Ma è un altro il genere che, molto in nuce, se vogliamo, questo romanzo mi è sempre parso aprire, sia pure a rovescio (non per nulla è Erewhon): ed è l’aver costituito una via d’accesso al romanzo distopico.

C’è qualcosa, nella capacità immaginativa dell’autore, unita all’estrema adesione, alla lucida visione del proprio mondo, che porta verso la distopia, là dove si guarda all’irragionevolezza e alla potenziale pericolosità di un’organizzazione sociale e istituzionale i cui “valori” sono accolti acriticamente, totemizzati, mentre il mondo sta vivendo un tempo di grandi cambiamenti.

Si ride, tuttavia, anche molto. E mentre non saprei dire quanto i nostri sistemi scolastici possano dirsi più efficaci, al fine di poter contare su di una società composta da buoni e competenti cittadini, di altri che, in Erewhon, ottenevano sudditi che…

“…avevano ricevuto un’ottima educazione nella scuole dell’Irragionevolezza, e ottenuto i massimi diplomi in ipotetica…”

… devo ammettere di provare una certa qual attrazione per un’organizzazione quale:

“L’Ospedale degli Scocciatori Incurabili”, dove si è sottoposti alla pena di venir scocciati per un numero dato di ore da altri che “non tollerano di venir scocciati ma non sanno vivere se non hanno qualcuno da scocciare.”
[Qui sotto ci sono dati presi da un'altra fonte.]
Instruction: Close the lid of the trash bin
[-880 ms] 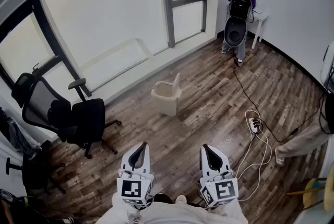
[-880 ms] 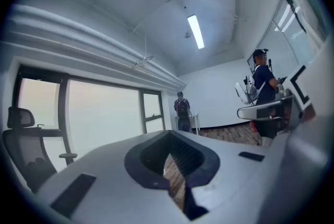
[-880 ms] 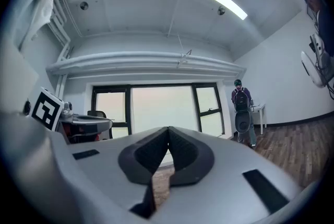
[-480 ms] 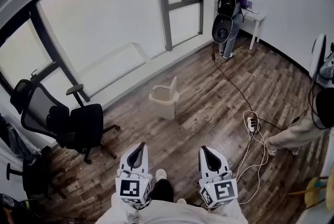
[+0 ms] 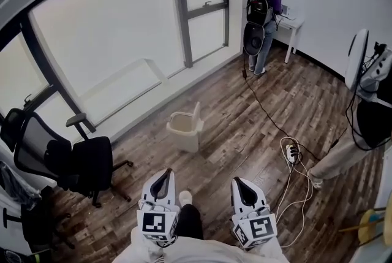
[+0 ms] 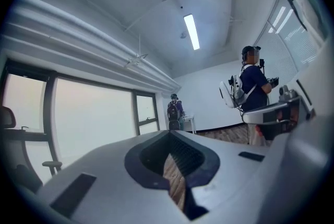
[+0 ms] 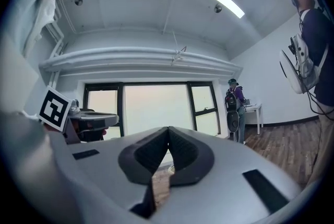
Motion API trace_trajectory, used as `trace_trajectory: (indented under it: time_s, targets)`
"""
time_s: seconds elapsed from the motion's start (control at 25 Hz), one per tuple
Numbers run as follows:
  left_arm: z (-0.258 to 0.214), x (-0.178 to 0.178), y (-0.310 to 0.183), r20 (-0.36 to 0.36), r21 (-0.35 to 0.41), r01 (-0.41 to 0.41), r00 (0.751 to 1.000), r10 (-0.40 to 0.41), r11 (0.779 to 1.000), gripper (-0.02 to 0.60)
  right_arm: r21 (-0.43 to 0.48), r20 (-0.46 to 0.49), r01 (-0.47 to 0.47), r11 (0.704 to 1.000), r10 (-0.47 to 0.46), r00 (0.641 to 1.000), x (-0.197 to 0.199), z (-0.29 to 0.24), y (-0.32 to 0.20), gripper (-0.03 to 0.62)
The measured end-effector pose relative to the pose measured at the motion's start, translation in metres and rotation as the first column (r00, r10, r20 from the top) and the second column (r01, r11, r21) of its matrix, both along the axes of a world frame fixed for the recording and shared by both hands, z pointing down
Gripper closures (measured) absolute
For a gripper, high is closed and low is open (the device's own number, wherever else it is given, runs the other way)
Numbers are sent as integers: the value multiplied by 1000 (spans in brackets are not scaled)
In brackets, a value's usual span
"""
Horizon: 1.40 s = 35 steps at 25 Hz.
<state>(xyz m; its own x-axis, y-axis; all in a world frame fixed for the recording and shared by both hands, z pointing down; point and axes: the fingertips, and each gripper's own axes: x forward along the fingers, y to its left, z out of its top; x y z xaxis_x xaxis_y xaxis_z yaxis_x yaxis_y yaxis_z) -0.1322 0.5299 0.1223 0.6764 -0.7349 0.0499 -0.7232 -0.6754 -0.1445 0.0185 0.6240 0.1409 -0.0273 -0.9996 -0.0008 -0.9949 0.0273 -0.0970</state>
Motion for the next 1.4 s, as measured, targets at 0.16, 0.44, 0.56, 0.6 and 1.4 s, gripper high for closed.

Vero, è forse difficile, in alcune parti, percepire l’intento satirico, lo sberleffo a un certo mondo, se non avendo presente la storia di vita dell’autore che, figlio di un canonico, presi a sua volta gli ordini sacerdotali, li abbandonò. Samuel Butler, per un lungo periodo, lasciò l’Inghilterra, interrompendo le dispute feroci con il padre in merito al suo respingimento della fede. Si rifugiò in Nuova Zelanda dove divenne allevatore di pecore.

Samuel Butler 1858

Rientrato in Inghilterra, iniziò a scrivere. Il suo “Erewhon” ebbe un grande successo, a riprova del fatto che dubitare è lecito, satireggiare pure.

Samuel Butler (1835 – 1902) fu peraltro un intellettuale e uno scrittore poliedrico, dai molti interessi in campo artistico. Ma fu soprattutto un aspro oppositore della morale e della società vittoriane. Varrebbe la pena, in effetti, conoscere meglio lui, la sua opera, il suo tempo.

Ad Erewhon fece seguito “Ritorno ad Erewhon”, mentre “Così muore la carne”, sua ultima opera, una quasi autobiografia pubblicata postuma, è reperibile solo con difficoltà, nell’usato. Peccato. Chissà.